*DATA EXTRACT*:

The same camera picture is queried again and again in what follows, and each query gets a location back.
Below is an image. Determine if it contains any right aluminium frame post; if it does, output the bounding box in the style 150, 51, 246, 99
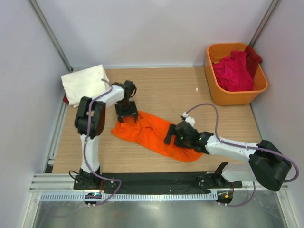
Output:
249, 0, 282, 47

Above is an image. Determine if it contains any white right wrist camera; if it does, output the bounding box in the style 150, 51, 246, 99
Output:
181, 112, 195, 127

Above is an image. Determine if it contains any magenta t shirt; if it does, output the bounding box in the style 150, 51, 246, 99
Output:
212, 51, 254, 92

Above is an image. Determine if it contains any aluminium rail left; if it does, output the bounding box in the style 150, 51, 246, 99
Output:
29, 172, 76, 192

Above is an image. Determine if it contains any orange t shirt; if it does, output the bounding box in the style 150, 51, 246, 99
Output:
111, 111, 203, 162

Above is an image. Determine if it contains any orange plastic bin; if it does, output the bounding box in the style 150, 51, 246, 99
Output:
205, 43, 268, 106

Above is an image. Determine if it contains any left aluminium frame post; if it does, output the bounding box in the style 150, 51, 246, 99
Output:
28, 0, 73, 73

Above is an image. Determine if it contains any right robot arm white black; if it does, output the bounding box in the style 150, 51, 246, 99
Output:
164, 121, 292, 191

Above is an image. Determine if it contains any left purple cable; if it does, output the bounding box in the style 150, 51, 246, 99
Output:
82, 78, 122, 206

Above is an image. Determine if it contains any white slotted cable duct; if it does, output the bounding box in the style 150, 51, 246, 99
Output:
40, 192, 218, 202

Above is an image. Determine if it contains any aluminium frame post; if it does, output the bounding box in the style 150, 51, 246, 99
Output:
28, 0, 73, 73
249, 0, 282, 47

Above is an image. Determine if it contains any folded white t shirt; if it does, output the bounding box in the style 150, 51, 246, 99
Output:
61, 65, 110, 107

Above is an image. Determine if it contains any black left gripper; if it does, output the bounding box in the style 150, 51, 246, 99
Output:
115, 100, 138, 124

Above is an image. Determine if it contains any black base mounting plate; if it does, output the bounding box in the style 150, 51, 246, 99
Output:
73, 172, 242, 195

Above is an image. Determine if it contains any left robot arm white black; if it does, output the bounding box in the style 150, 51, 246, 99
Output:
73, 80, 139, 190

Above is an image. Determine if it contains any dark red t shirt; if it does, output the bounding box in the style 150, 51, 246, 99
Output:
244, 45, 262, 79

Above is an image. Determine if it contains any folded red shirt under white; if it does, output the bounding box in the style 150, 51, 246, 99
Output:
63, 95, 69, 105

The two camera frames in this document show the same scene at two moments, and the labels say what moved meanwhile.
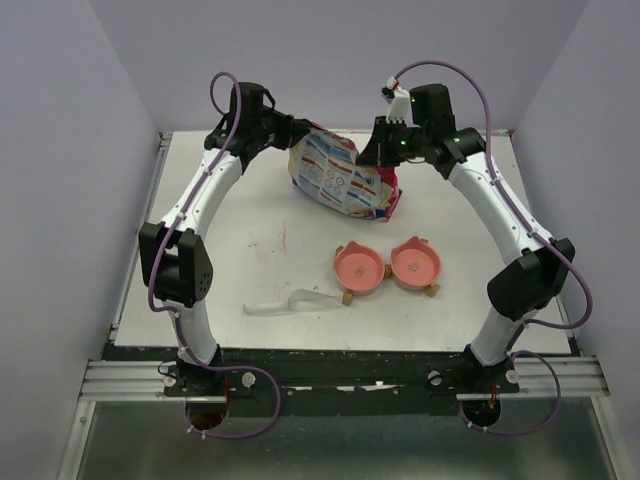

*TASK OBJECTIVE*: From the first line to the last, repeat the material exactly, but drop the pictures.

*EXPECTED ANSWER*:
The same camera picture is queried again and again in what follows, and each query gets a location back.
Below is an image. Determine if it contains any right aluminium frame post; if it does, output the bounding box in the style 150, 51, 246, 99
Output:
249, 0, 282, 47

Above is an image. Determine if it contains any white right wrist camera; if it does, output the bounding box in the style 150, 51, 246, 99
Output:
181, 112, 195, 127

Above is an image. Determine if it contains any magenta t shirt; if it does, output the bounding box in the style 150, 51, 246, 99
Output:
212, 51, 254, 92

Above is an image. Determine if it contains any aluminium rail left; if it does, output the bounding box in the style 150, 51, 246, 99
Output:
29, 172, 76, 192

Above is an image. Determine if it contains any orange t shirt; if it does, output the bounding box in the style 150, 51, 246, 99
Output:
111, 111, 203, 162

Above is an image. Determine if it contains any orange plastic bin; if it does, output the bounding box in the style 150, 51, 246, 99
Output:
205, 43, 268, 106

Above is an image. Determine if it contains any left aluminium frame post; if it does, output the bounding box in the style 150, 51, 246, 99
Output:
28, 0, 73, 73

Above is an image. Determine if it contains any right robot arm white black; if it does, output the bounding box in the style 150, 51, 246, 99
Output:
164, 121, 292, 191

Above is an image. Determine if it contains any left purple cable; if it does, output the bounding box in the style 150, 51, 246, 99
Output:
82, 78, 122, 206

Above is an image. Determine if it contains any white slotted cable duct; if it does, output the bounding box in the style 150, 51, 246, 99
Output:
40, 192, 218, 202

Above is an image. Determine if it contains any aluminium frame post; if it does, output the bounding box in the style 150, 51, 246, 99
Output:
28, 0, 73, 73
249, 0, 282, 47

Above is an image. Determine if it contains any folded white t shirt; if it does, output the bounding box in the style 150, 51, 246, 99
Output:
61, 65, 110, 107

Above is an image. Determine if it contains any black left gripper; if it does, output the bounding box in the style 150, 51, 246, 99
Output:
115, 100, 138, 124

Above is an image. Determine if it contains any black base mounting plate; if it does, output the bounding box in the style 150, 51, 246, 99
Output:
73, 172, 242, 195

Above is an image. Determine if it contains any left robot arm white black; if it does, output the bounding box in the style 150, 51, 246, 99
Output:
73, 80, 139, 190

Above is an image. Determine if it contains any dark red t shirt; if it does, output the bounding box in the style 150, 51, 246, 99
Output:
244, 45, 262, 79

Above is an image. Determine if it contains any folded red shirt under white; if it does, output the bounding box in the style 150, 51, 246, 99
Output:
63, 95, 69, 105

The two camera frames in this document show the same scene at two moments, and the labels say what moved meanwhile.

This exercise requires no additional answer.